**WORK ORDER:**
With pictures left out, output exactly the lines of the listing below from the line that has "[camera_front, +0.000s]" to the line that has "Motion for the", both lines kept.

_ _ _ _

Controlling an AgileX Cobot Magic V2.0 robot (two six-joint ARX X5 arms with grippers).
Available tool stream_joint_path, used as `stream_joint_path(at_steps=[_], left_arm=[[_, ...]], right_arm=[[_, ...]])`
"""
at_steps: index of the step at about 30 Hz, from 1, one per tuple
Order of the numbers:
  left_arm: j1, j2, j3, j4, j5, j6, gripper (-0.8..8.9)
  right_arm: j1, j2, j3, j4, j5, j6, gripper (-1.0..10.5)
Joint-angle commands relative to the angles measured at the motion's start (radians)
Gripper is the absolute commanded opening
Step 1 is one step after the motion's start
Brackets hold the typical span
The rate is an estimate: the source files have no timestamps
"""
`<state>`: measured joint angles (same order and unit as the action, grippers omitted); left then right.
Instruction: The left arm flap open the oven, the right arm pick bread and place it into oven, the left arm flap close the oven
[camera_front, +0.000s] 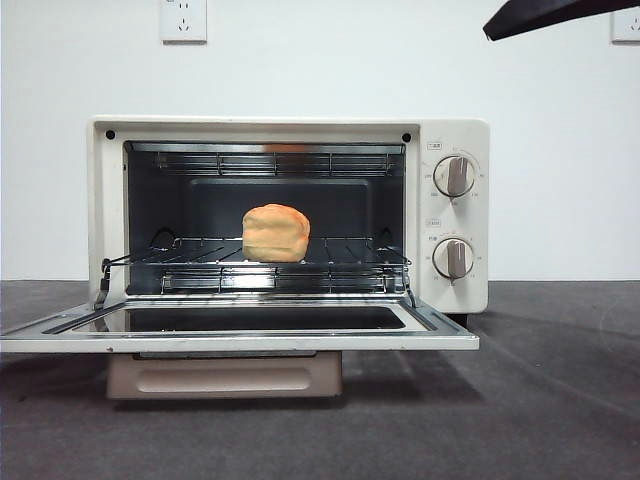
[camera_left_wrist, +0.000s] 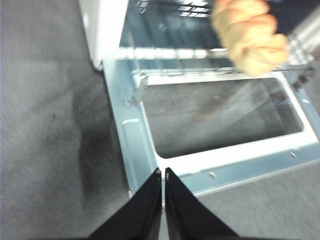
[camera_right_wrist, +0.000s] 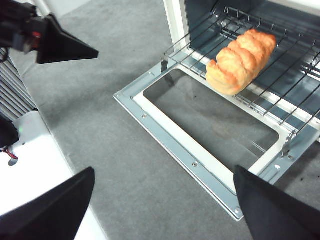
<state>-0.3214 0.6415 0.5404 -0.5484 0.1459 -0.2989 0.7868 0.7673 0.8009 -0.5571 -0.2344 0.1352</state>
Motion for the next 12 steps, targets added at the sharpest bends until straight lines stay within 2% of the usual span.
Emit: stream_joint_path(at_steps=[1,6,12], left_arm=[[0.052,0.058,-0.02,0.064,0.049,-0.01,0.13],[0.163,0.191,-0.035,0.134,0.104,0.0,0.13],[0.251,0.38,-0.035,0.238,0.252,0.027,0.13]], right_arm=[[0.01,0.007,0.008,0.0,-0.002,-0.006,4.4],[0.01,0.007,0.008,0.0,-0.002,-0.013,4.4],[0.01,0.007,0.008,0.0,-0.002,-0.021,4.4]])
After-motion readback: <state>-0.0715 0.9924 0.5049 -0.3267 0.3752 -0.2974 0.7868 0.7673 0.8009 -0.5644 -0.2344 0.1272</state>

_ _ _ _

**SOLUTION FOR THIS TASK:**
[camera_front, +0.000s] 
[camera_left_wrist, +0.000s] 
[camera_right_wrist, +0.000s] 
<state>-0.3214 0.6415 0.5404 -0.5484 0.1459 -0.2989 0.7868 0.7673 0.8009 -0.5571 -0.2344 0.1352</state>
Motion for the next 12 steps, targets added at the sharpest bends until straight lines stay within 2% of the usual span.

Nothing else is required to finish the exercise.